La COVID-19 en est l’exemple parfait. Alors que la pandémie de 2009 présentait un taux de mortalité compris entre 0,001 et 0,011%, ce taux fut bien plus élevé pour la pandémie de coronavirus. Il y a évidemment des différences entre le coronavirus et la grippe porcine de 2009. Mais tout comme la grippe porcine, le COVID-19 est d’origine animale. Selon des estimations, l’agent pathogène aurait été transmis à l’humain par des animaux sauvages qui ont été abattus. Un marché humide chinois n’est évidemment pas une exploitation de poulets de chair de Suisse centrale. Mais même si cela ne paraît pas évident, d’importants problèmes survenant dans ces marchés se retrouvent également dans les élevages de poules suisses.

Le Centre américain pour le contrôle et la prévention des maladies (CDC) avertit que trois nouvelles maladies infectieuses humaines sur quatre sont d’origine animale. L’Organisation mondiale de la santé (OMS), l’Organisation des Nations unies pour l’alimentation et l’agriculture (FAO) et l’Organisation mondiale de la santé animale (OIE) ont précédemment signalé que la demande accrue de produits d’origine animale nécessite des méthodes de production qui présentent un facteur de risque extraordinairement élevé pour le développement de nouvelles pandémies. Le biologiste évolutionniste Rob Wallace, auteur de « Big Farms Make Big Flu », a récemment déclaré dans une interview : « Le véritable danger de toute nouvelle épidémie est le refus opportun de comprendre que chaque nouveau virus du type COVID-19 n’est pas un cas isolé. La multiplication des virus est étroitement liée à la production alimentaire. Si l’on veut comprendre pourquoi les virus deviennent de plus en plus dangereux, il faut examiner le modèle industriel de l’agriculture et surtout de l’élevage ».

Le fait est que la transmission de maladies zoonotiques – c’est-à-dire des maladies qui peuvent être transmises de l’animal à l’humain – ne peut jamais être totalement évitée.
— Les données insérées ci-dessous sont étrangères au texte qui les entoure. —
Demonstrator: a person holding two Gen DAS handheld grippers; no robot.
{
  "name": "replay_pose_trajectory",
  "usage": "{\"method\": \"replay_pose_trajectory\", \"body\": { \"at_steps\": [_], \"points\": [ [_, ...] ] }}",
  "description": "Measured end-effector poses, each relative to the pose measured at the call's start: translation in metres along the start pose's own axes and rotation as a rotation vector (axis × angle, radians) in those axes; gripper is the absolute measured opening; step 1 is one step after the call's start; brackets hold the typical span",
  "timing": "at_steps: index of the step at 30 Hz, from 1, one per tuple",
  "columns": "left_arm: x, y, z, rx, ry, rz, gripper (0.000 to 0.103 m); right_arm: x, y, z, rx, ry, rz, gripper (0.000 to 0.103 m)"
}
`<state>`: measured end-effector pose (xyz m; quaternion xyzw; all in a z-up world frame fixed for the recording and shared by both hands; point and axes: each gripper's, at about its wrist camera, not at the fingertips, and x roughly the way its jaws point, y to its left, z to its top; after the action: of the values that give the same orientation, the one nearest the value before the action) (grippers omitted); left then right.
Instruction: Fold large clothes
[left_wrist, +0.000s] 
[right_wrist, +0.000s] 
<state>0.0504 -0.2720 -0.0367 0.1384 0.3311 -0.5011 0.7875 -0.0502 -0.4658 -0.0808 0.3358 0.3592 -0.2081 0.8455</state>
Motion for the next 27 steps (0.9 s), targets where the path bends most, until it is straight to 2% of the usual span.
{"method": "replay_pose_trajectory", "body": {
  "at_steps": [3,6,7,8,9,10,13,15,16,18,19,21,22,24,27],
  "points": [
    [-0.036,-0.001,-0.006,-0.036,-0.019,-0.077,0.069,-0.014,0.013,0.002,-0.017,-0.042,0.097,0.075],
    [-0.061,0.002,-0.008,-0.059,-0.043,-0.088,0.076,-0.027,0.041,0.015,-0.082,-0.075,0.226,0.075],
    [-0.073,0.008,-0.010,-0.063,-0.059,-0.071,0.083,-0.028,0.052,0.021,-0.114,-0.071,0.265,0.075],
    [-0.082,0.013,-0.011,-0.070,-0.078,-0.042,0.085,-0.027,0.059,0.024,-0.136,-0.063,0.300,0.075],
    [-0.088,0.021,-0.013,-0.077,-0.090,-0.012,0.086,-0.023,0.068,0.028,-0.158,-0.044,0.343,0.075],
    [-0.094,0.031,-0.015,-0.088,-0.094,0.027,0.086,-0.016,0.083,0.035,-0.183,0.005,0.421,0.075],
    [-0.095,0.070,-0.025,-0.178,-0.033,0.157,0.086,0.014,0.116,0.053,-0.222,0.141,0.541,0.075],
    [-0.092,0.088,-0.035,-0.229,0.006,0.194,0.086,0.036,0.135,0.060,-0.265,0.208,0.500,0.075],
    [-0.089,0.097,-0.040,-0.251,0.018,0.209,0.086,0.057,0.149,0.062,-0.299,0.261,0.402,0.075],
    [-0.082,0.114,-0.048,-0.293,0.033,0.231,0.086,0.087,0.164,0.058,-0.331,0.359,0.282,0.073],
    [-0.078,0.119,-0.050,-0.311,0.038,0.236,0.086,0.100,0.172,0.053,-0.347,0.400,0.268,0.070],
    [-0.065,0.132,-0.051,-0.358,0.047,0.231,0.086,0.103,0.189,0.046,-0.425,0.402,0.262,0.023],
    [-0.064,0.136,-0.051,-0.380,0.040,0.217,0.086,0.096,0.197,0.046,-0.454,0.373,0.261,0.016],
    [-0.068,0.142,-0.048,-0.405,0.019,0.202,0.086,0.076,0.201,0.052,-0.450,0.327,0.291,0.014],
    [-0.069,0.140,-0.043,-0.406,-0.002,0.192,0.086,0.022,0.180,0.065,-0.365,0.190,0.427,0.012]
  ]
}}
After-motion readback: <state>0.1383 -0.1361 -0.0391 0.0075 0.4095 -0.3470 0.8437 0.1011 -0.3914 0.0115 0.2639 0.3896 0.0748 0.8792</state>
Il est toujours possible que de tels agents pathogènes soient transmis à l’humain dans des situations sans rapport avec des marchés humides ou l’élevage tel que nous le connaissons. Cependant, de tels environnements augmentent considérablement le risque de propagation, car une quantité inimaginable d’animaux dans d’autres scénarios est amenée à proximité des humains. C’est pourquoi Rob Wallace va jusqu’à dire qu’il n’y a pas de meilleur système pour reproduire des maladies mortelles que l’élevage intensif.

En résumé, on peut dire ceci pour la Suisse : nous devons abolir l’élevage intensif. Stop aux troupeaux de 27 000 poulets de chair, stop aux 17 poules par mètre carré et stop aux dix porcs qui doivent se partager la surface d’une place de parc. Et pour une interdiction des importations de produits d’origine animale qui ne respectent pas ces nouvelles normes. Comme le demande l’initiative sur l’élevage intensif.

Donnons plus d’espace aux animaux, réduisons le nombre d’individus et veillons à ce que des situations comme celle-ci ne soient plus causées par des circonstances dont nous savons déjà aujourd’hui qu’elles sont insoutenables.